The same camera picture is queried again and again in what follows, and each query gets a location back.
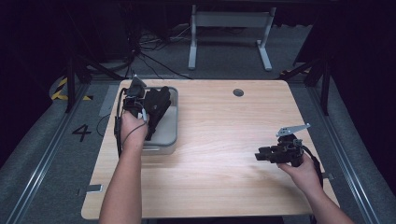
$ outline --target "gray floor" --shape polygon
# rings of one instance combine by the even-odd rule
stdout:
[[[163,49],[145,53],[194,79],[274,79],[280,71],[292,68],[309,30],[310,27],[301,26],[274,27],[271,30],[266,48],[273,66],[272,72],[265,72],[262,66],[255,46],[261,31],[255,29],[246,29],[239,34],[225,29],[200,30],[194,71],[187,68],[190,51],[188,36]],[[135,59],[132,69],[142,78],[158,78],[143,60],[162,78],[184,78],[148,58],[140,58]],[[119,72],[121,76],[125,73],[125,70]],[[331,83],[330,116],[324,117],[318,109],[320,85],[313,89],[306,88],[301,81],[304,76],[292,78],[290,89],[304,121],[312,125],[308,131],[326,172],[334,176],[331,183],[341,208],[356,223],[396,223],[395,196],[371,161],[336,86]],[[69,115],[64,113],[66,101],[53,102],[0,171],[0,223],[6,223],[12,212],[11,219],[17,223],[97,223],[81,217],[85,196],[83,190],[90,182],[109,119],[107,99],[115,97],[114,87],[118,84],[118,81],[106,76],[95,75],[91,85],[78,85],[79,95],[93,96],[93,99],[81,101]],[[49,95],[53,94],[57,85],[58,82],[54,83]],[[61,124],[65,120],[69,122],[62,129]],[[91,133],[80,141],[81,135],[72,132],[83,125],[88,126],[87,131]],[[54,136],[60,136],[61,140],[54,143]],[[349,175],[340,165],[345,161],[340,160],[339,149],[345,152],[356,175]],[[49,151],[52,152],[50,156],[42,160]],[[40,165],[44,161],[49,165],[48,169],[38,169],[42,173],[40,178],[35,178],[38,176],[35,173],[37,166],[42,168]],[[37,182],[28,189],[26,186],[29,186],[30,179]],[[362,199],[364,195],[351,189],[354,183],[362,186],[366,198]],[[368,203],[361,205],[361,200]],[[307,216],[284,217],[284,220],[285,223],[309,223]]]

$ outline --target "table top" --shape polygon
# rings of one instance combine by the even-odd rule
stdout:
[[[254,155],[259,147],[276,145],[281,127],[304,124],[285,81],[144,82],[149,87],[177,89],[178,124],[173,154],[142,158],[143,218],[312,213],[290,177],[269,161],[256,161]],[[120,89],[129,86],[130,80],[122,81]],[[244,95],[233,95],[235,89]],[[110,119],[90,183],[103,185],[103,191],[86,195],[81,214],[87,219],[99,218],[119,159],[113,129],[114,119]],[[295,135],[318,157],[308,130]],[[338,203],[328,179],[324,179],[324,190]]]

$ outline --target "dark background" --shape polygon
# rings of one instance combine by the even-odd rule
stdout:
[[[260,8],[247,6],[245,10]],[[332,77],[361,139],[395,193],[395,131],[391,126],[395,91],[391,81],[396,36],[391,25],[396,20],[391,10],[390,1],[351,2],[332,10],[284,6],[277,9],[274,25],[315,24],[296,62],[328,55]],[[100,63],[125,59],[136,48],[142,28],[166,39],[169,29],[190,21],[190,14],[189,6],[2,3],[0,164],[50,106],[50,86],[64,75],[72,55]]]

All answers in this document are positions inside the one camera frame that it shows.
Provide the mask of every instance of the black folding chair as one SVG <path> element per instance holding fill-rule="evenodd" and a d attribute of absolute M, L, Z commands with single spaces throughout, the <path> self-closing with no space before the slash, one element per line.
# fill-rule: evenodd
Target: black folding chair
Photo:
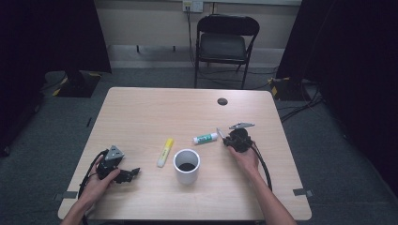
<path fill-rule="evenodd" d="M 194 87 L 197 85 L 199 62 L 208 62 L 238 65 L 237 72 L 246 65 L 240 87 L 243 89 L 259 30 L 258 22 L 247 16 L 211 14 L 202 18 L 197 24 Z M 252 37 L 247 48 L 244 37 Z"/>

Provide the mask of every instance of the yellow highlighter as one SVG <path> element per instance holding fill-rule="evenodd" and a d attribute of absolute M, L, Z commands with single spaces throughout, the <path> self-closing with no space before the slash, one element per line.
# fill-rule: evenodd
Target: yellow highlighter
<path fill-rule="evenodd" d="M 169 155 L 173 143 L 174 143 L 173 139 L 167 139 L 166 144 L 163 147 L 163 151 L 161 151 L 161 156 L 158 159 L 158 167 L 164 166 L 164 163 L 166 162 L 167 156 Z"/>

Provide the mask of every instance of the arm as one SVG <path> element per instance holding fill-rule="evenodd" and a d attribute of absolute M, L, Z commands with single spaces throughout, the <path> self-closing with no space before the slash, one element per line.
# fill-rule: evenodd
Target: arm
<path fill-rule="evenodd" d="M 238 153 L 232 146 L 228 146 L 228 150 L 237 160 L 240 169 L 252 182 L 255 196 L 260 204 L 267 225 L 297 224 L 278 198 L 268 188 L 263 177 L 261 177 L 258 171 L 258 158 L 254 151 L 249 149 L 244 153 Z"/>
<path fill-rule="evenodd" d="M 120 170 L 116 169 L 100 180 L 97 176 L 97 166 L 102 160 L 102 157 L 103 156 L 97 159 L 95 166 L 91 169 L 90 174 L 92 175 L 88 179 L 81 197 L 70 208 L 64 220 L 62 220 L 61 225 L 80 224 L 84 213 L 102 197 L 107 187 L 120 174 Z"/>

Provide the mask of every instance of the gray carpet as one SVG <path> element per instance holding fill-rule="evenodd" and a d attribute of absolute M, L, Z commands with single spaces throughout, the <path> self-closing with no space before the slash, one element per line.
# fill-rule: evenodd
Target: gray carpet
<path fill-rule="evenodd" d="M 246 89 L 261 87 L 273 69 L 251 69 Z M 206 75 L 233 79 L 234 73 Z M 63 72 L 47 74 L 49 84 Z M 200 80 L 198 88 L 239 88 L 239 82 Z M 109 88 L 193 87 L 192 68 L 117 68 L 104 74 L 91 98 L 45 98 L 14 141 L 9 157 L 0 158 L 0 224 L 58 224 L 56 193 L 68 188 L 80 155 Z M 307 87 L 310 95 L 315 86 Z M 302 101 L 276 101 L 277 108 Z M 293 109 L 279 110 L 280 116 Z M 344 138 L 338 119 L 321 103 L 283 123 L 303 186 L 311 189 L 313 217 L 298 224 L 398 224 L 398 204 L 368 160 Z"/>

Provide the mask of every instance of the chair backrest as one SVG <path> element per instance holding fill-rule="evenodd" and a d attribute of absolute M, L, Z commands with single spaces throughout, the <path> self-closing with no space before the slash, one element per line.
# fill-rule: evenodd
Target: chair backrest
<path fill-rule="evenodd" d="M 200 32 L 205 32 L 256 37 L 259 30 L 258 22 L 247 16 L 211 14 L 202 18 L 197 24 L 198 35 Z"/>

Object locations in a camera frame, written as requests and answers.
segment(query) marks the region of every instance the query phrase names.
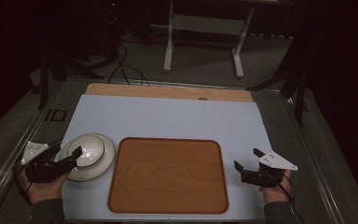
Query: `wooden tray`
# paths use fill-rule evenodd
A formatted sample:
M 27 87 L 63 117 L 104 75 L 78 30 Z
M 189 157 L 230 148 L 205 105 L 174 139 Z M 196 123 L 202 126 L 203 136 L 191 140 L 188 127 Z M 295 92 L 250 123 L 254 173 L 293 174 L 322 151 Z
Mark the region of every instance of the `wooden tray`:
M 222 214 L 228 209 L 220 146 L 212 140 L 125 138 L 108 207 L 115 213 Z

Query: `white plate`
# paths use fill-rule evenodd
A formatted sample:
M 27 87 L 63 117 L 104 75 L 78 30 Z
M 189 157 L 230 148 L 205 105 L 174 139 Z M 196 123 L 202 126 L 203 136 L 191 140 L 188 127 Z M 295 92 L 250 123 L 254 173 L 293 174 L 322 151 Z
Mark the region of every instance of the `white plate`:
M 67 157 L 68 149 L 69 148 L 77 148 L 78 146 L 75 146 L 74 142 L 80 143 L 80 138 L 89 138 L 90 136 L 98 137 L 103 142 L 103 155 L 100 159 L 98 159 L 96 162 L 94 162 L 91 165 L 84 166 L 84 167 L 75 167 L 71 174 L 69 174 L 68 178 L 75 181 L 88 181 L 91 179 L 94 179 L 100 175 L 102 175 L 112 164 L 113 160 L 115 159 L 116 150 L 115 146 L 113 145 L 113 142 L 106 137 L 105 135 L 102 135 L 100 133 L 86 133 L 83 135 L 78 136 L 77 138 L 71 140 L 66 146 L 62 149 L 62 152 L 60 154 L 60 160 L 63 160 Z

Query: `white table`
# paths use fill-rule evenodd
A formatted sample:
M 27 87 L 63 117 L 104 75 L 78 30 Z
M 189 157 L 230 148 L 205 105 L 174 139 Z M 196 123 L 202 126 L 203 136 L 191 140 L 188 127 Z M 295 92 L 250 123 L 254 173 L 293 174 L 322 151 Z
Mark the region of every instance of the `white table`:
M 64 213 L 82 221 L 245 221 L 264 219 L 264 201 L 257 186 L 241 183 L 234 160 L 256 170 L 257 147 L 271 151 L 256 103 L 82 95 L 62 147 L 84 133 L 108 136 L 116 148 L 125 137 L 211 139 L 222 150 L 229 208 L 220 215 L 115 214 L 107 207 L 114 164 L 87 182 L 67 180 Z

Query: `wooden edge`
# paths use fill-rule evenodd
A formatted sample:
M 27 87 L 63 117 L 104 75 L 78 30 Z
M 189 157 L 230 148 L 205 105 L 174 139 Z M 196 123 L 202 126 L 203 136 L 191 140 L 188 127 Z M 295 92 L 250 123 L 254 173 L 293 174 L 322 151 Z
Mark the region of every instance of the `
_ _ _ _
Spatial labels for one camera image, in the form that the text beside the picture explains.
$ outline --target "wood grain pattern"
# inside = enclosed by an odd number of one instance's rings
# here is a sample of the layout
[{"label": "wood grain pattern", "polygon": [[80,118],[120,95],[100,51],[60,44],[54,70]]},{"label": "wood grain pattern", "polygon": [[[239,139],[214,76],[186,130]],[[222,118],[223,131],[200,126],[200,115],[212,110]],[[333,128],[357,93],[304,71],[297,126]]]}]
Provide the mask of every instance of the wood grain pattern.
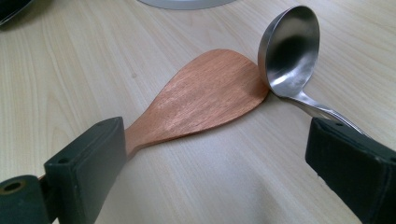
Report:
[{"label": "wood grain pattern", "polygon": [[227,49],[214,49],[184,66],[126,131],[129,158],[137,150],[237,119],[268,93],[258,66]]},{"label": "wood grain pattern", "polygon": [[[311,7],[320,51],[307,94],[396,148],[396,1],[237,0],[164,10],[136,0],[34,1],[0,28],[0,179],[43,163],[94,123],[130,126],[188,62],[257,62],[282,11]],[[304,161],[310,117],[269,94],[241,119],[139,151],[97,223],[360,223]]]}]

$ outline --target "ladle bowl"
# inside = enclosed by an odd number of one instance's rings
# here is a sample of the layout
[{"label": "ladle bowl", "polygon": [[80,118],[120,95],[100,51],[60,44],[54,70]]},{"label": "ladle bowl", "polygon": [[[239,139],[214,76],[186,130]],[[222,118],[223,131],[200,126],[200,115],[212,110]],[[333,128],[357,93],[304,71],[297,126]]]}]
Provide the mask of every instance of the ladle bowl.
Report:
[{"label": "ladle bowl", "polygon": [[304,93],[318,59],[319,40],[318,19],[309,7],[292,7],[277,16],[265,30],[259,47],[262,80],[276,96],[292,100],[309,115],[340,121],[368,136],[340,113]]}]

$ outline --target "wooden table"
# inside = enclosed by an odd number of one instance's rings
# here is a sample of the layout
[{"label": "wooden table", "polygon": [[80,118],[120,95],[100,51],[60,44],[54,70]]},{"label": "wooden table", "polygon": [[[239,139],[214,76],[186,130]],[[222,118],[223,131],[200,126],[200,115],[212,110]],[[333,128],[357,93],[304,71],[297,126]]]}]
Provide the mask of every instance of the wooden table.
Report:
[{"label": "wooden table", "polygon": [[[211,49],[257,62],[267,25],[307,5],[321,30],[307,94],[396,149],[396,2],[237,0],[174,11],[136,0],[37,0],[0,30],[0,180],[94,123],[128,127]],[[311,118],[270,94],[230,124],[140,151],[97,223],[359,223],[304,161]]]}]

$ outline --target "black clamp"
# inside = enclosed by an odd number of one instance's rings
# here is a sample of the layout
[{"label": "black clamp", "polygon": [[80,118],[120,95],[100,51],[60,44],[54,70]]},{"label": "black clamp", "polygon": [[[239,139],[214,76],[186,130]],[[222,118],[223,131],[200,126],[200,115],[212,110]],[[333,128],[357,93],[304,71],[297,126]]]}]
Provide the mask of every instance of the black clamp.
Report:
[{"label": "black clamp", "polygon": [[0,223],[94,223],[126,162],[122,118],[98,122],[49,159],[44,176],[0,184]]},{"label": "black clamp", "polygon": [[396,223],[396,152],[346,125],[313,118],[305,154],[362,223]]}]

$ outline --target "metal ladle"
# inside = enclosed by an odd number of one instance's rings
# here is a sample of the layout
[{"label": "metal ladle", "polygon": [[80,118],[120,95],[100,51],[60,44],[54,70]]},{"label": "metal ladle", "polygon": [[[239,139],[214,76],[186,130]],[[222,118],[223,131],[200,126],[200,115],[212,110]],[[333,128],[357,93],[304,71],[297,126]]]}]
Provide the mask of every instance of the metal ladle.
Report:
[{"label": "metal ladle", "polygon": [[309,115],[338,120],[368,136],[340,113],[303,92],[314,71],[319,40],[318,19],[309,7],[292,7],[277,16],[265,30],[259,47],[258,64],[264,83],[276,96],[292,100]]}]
_ _ _ _
## Activity:
Search the entries for the word "picture" and report how many lines contain it, as a bare number.

## The completed task:
2